* [Exercise details]: Give an exact copy of the data that follows.

* [Raw data]:
———

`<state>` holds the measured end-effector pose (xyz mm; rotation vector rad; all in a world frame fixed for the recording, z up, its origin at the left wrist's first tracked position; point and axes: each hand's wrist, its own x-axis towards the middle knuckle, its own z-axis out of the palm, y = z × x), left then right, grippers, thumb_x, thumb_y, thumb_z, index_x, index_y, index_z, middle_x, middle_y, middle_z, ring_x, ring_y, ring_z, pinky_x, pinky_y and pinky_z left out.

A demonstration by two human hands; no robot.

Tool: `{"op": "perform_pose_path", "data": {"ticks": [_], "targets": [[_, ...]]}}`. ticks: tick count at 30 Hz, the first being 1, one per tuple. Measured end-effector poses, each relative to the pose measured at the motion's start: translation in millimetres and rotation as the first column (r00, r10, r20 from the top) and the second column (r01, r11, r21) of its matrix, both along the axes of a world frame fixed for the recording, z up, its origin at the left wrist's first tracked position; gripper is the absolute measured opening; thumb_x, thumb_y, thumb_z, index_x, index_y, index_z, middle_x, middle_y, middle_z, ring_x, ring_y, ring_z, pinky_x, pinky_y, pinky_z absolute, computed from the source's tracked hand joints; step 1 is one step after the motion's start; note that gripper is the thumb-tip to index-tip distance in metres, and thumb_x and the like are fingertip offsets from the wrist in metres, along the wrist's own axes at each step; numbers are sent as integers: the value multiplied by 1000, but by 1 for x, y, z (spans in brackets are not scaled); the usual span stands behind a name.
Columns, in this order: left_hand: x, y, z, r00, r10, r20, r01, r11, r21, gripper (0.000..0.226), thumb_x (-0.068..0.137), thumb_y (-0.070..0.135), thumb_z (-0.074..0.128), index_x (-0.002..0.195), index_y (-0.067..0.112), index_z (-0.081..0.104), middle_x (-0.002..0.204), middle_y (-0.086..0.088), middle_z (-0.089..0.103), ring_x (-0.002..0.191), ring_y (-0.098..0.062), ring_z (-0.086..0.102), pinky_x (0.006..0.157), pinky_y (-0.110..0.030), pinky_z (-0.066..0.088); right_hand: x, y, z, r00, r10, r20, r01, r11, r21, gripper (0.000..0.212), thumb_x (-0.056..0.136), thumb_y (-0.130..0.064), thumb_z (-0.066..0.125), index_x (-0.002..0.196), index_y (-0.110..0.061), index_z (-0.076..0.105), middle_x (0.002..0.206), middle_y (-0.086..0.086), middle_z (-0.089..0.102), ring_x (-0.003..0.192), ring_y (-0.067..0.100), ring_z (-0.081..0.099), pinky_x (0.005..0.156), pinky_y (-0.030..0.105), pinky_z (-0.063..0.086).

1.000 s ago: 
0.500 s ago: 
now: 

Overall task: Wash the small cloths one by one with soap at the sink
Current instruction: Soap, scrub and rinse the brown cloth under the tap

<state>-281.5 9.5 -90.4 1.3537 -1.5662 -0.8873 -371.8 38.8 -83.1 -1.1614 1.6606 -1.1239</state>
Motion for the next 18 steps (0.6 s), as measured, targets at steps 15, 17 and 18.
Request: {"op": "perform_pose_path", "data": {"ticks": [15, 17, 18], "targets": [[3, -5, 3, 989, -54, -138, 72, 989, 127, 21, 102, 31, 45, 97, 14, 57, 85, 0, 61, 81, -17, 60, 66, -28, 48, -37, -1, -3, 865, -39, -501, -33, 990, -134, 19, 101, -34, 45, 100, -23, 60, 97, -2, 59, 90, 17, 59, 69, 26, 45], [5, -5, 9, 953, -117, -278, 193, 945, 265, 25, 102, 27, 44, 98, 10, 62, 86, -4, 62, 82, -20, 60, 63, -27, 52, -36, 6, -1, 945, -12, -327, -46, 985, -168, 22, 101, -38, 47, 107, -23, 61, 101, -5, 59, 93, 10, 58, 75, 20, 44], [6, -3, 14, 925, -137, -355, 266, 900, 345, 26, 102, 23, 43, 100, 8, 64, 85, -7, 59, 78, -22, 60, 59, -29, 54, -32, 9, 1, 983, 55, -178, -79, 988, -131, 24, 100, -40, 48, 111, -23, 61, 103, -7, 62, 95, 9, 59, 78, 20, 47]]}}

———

* [Output for this exercise]:
`<state>` holds the measured end-effector pose (xyz mm; rotation vector rad; all in a world frame fixed for the recording, z up, its origin at the left wrist's first tracked position; point and axes: each hand's wrist, its own x-axis towards the middle knuckle, its own z-axis out of the palm, y = z × x), left then right, grippers, thumb_x, thumb_y, thumb_z, index_x, index_y, index_z, middle_x, middle_y, middle_z, ring_x, ring_y, ring_z, pinky_x, pinky_y and pinky_z left out.

A demonstration by two human hands; no robot.

Tool: `{"op": "perform_pose_path", "data": {"ticks": [_], "targets": [[_, ...]]}}`. ticks: tick count at 30 Hz, the first being 1, one per tuple. Measured end-effector poses, each relative to the pose measured at the motion's start: translation in millimetres and rotation as the first column (r00, r10, r20 from the top) and the second column (r01, r11, r21) of its matrix, both along the axes of a world frame fixed for the recording, z up, its origin at the left wrist's first tracked position; gripper is the absolute measured opening; thumb_x, thumb_y, thumb_z, index_x, index_y, index_z, middle_x, middle_y, middle_z, ring_x, ring_y, ring_z, pinky_x, pinky_y, pinky_z absolute, computed from the source's tracked hand joints; step 1 is one step after the motion's start; note that gripper is the thumb-tip to index-tip distance in metres, and thumb_x and the like are fingertip offsets from the wrist in metres, along the wrist's own axes at each step; numbers are sent as integers: the value multiplied by 1000, but by 1 for x, y, z (spans in brackets are not scaled); the usual span stands behind a name.
Columns, in this order: left_hand: x, y, z, r00, r10, r20, r01, r11, r21, gripper (0.000..0.226), thumb_x (-0.068..0.137), thumb_y (-0.070..0.135), thumb_z (-0.074..0.128), index_x (-0.002..0.195), index_y (-0.067..0.112), index_z (-0.081..0.104), middle_x (-0.002..0.204), middle_y (-0.086..0.088), middle_z (-0.089..0.103), ring_x (-0.002..0.191), ring_y (-0.098..0.062), ring_z (-0.086..0.102), pinky_x (0.006..0.157), pinky_y (-0.110..0.030), pinky_z (-0.066..0.088); right_hand: x, y, z, r00, r10, r20, r01, r11, r21, gripper (0.000..0.212), thumb_x (-0.056..0.136), thumb_y (-0.130..0.064), thumb_z (-0.066..0.125), index_x (-0.002..0.196), index_y (-0.110..0.061), index_z (-0.076..0.105), middle_x (0.002..0.206), middle_y (-0.086..0.086), middle_z (-0.089..0.102), ring_x (-0.003..0.192), ring_y (-0.067..0.100), ring_z (-0.081..0.099), pinky_x (0.005..0.156), pinky_y (-0.030..0.105), pinky_z (-0.063..0.086).

1.000 s ago: 
0.500 s ago: 
now: 

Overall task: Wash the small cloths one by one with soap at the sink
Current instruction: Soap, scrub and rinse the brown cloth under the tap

<state>-281.5 9.5 -90.4 1.3537 -1.5662 -0.8873 -371.8 38.8 -83.1 -1.1614 1.6606 -1.1239</state>
Motion for the next 18 steps (0.6 s), as measured, targets at steps 15, 17 and 18.
Request: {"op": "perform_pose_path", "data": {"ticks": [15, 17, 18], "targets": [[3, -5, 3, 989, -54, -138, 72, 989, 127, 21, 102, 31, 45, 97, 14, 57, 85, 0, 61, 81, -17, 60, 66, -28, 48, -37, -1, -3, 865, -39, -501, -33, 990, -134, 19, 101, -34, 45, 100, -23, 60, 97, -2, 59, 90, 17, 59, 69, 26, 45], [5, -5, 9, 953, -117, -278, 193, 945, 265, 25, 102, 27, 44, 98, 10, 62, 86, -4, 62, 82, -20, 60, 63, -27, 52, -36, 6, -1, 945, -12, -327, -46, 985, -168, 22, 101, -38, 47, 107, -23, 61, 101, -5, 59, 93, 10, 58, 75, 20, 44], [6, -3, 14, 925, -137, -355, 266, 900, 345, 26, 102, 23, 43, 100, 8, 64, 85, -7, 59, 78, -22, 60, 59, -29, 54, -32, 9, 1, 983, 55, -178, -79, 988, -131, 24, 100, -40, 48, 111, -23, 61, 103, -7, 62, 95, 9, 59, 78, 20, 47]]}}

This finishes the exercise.